Streaming Analytics for the Masses: Introducing the SignalFlow 2.0 API

Modern, distributed infrastructures supporting new applications generate vast amounts of data. This increase in data calls for powerful and intelligent monitoring systems that can operate at scale and perform real-time analysis to understand the performance and availability of any specific environment. At its core, we believe that monitoring modern infrastructures is an analytics problem.

Today, we are very excited to announce the limited access beta of the SignalFlow 2.0 API. This new API allows any SignalFx user to perform historical or real-time streaming analytics computations on all infrastructure and application data via a simple and well-documented HTTP API. It enables new and exciting ways to use SignalFx’s analytics and anomaly detection capabilities from virtually anywhere. Simply submit a SignalFlow computation program to the API and data starts streaming back to you!

The SignalFlow API 2.0 is available at https://stream.signalfx.com. Start using this new API today by contacting SignalFx Support at support@signalfx.com.

Analytics for Everyone

The SignalFlow 2.0 API is rooted in SignalFlow, our real-time, streaming analytics system.
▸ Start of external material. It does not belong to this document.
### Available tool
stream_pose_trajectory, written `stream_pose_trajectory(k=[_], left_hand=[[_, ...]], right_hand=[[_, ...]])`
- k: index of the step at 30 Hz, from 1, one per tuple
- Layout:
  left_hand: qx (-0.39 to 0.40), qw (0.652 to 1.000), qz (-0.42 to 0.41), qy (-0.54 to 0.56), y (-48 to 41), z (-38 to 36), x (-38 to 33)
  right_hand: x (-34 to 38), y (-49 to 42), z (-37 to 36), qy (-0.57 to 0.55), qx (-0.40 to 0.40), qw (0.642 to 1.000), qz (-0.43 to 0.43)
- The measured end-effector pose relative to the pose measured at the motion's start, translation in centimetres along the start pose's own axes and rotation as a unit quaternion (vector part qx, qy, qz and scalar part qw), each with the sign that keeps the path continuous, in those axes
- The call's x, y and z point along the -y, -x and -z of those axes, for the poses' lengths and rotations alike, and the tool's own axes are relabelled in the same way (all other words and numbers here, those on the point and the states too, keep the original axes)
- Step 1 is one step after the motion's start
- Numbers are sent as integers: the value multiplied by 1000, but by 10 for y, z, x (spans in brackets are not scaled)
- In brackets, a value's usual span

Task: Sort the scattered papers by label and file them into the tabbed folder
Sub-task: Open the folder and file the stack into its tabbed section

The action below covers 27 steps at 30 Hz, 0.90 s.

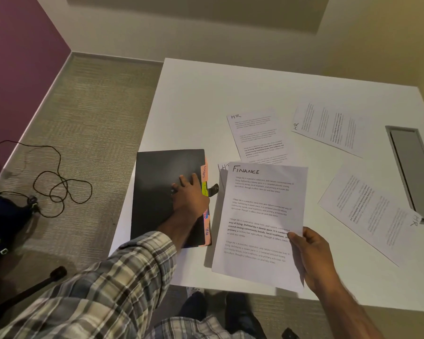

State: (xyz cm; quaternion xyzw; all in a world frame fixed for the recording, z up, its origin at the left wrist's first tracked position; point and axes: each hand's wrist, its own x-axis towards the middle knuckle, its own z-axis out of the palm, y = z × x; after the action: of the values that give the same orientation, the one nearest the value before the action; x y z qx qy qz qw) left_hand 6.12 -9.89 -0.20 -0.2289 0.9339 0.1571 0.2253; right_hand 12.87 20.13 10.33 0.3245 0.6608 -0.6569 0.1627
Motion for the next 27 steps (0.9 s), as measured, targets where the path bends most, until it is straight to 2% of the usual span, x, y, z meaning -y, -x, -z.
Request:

Until today, SignalFlow was only accessible through a private API for the sole benefit of our web interface. It powers all charts, anomaly detectors, and virtually all data egress in the SignalFx platform.

Before now, the SignalFlow language was rough and complicated. The semantics of the returned data were undocumented and difficult to use (even for us!). However, we knew that the ability to perform complex mathematical computations on both historical and real-time time series data with minimal latency was valuable to any user monitoring a modern infrastructure.

Over the course of the past few months, we’ve been hard at work making SignalFlow’s capabilities accessible to a broader audience. We took the knowledge and experience we’ve gained over the last few years of building SignalFx around its SignalFlow real-time analytics to redesigned the SignalFlow language. The SignalFlow 2.0 API is more powerful, yet easier to write and to understand for all users. Inspired by Python, it feels very natural to write and it will look familiar to many of you.


Check out a demo of our SignalFlow 2.0 API at Monitorama 2016 PDX » 

 

 

The SignalFlow Language

SignalFlow is a data-flow-oriented language with a Python-like syntax. Language built-ins allow you to create streams from your time series. Those streams also expose methods that help you easily modify the stream. You can chain those methods to combine multiple operations before eventually publishing the stream to get its output.

Here’s a simple example that calculates the average CPU utilization by Amazon availability zone and publishes the output, which should be one time series per availability zone:

data('cpu.utilization').mean(by='aws_availability_zone').publish('cpu_by_az')

This second example gives you a one-minute moving average of the 95th percentile of CPU utilization of your us-east-1 hosts. Because stream methods return a stream themselves, you can chain stream operations.

data('cpu.utilization', filter('aws_region','us-east-1')).percentile(95).mean(over=1m).publish('cpu_p95')

The SignalFlow language really starts to come alive in its ability to bind variables and understand any mathematical expression. This following example calculates a day-over-day rate of change percentage of the 95th percentile of CPU utilization.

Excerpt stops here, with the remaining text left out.